Surgeon Partner: Dr. Matt Oliva, MD

Dr. Matt Oliva on a sight-restoration trip to Nepal
For 14 years now, Dr. Matt Oliva has made it an annual practice to travel to the developing world to perform sight-restoring corneal transplants for free on some of the world's poorest citizens.
In fact, lately Dr. Oliva has stepped up the schedule. As I write this, the good doctor just returned from Ethiopia. Over six days there, he teamed with 3 local surgeons and 2 other American surgeons to do an incredible 973 eye surgeries, including 12 corneal transplants.
That trip followed close on the heels of a similar trip to Nepal six months earlier.
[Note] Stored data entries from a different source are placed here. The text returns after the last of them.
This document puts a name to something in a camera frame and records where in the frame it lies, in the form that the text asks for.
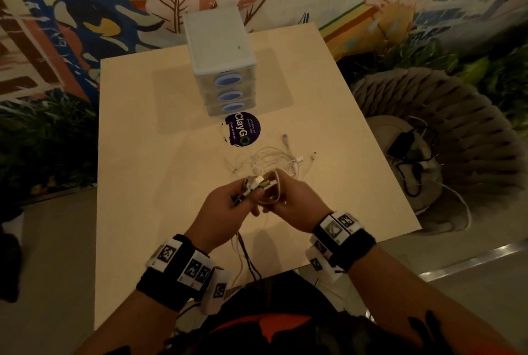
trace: table top
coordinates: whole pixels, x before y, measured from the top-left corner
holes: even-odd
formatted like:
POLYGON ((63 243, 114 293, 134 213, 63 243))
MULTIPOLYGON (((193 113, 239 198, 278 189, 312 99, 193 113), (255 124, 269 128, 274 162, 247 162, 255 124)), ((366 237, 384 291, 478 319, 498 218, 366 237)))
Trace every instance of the table top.
MULTIPOLYGON (((265 146, 283 149, 285 133, 305 158, 300 177, 329 207, 350 211, 378 241, 420 228, 315 25, 250 40, 257 106, 248 112, 261 131, 245 148, 230 145, 223 118, 208 116, 186 45, 102 60, 95 328, 134 290, 158 245, 185 232, 210 191, 250 174, 232 165, 265 146)), ((309 235, 274 214, 250 214, 240 232, 263 277, 308 264, 309 235)), ((233 278, 240 270, 229 243, 211 257, 233 278)), ((244 265, 236 284, 250 280, 244 265)))

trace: black wrist strap
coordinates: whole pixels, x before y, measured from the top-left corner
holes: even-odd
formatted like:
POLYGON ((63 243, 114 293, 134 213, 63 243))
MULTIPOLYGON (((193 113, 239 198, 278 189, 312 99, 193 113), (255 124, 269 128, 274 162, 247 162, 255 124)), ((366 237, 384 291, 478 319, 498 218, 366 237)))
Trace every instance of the black wrist strap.
POLYGON ((161 245, 147 265, 136 289, 174 311, 180 311, 190 298, 203 296, 215 266, 180 234, 161 245))
POLYGON ((339 266, 346 272, 376 245, 374 237, 346 212, 327 215, 314 228, 313 235, 319 241, 319 244, 315 243, 315 247, 330 266, 339 266))

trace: mural wall
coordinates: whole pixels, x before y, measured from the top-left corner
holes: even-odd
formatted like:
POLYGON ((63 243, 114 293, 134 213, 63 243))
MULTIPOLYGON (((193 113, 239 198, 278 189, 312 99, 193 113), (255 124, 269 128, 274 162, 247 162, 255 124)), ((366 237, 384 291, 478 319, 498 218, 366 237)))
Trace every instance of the mural wall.
POLYGON ((248 32, 314 22, 337 60, 407 34, 419 43, 460 37, 457 31, 487 21, 500 29, 504 23, 494 19, 520 23, 528 19, 527 5, 528 0, 0 0, 0 95, 59 86, 97 104, 102 58, 182 44, 183 14, 220 6, 238 6, 248 32))

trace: floor
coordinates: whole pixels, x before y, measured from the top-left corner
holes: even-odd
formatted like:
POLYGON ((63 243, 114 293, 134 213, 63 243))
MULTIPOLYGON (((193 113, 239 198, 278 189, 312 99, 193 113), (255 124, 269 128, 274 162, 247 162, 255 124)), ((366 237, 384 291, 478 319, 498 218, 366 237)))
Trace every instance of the floor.
MULTIPOLYGON (((21 295, 15 304, 0 302, 0 355, 66 355, 93 326, 96 189, 55 198, 26 208, 21 295)), ((416 273, 465 260, 528 237, 528 192, 517 203, 470 231, 440 236, 398 237, 382 247, 416 273)), ((497 261, 489 269, 439 280, 446 294, 496 326, 528 353, 527 257, 497 261)), ((300 274, 316 282, 308 268, 300 274)), ((317 283, 333 305, 351 314, 366 311, 347 276, 334 285, 317 283)), ((200 316, 189 312, 180 322, 189 328, 200 316)))

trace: hand
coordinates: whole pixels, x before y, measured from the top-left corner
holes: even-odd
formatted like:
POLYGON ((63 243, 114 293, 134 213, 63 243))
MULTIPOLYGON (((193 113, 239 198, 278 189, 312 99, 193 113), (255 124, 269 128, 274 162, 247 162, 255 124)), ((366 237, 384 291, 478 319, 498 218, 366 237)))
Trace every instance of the hand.
MULTIPOLYGON (((290 177, 282 170, 276 172, 280 181, 280 198, 272 205, 265 205, 263 212, 271 211, 297 230, 312 232, 332 210, 308 184, 290 177)), ((268 173, 266 178, 274 178, 274 173, 268 173)))
POLYGON ((242 193, 243 181, 242 178, 218 187, 207 196, 198 216, 185 233, 196 248, 205 253, 211 252, 240 230, 249 212, 259 215, 257 203, 264 194, 262 188, 254 190, 237 207, 233 205, 231 197, 242 193))
While intensely gratifying, Dr. Oliva's work serves a
future purpose more far-reaching even than restoring sight to the fortunate individuals at these clinics. With each visit, he uses the precious corneal tissue he brings with him to teach corneal transplant techniques to colleagues in developing countries. In turn, these surgeons pass their newfound knowledge on to residents and peers in their own countries. The goal is for developing countries, where 90% of the 10 million people suffering from unnecessary corneal blindness live, to become self-sufficient in eliminating this curable disease.
Over the years, Dr. Oliva has supported SightLife's work to eliminate curable corneal blindness in these additional ways:
- Surgical “skills-transfer” teaching trips to India, Kenya, Ethiopia, and Malawi.
- Hosting international corneal surgeons from India, Rwanda, Ethiopia, and Nepal for U.S. corneal fellowships.
- Over 10 trips to Nepal, where there are now seven trained corneal transplant surgeons who are joining with Dr. Oliva and SightLife to grow the Nepal Eye Bank. Each of these surgeons Dr. Oliva works with has hundreds of patients who would benefit from corneal transplants, IF there was tissue available to do the surgeries.
As Dr. Oliva frequently says, “Tissue is the Issue.” That is why he is working with SightLife to establish new eye banks to supply desperately needed tissue in these same developing countries.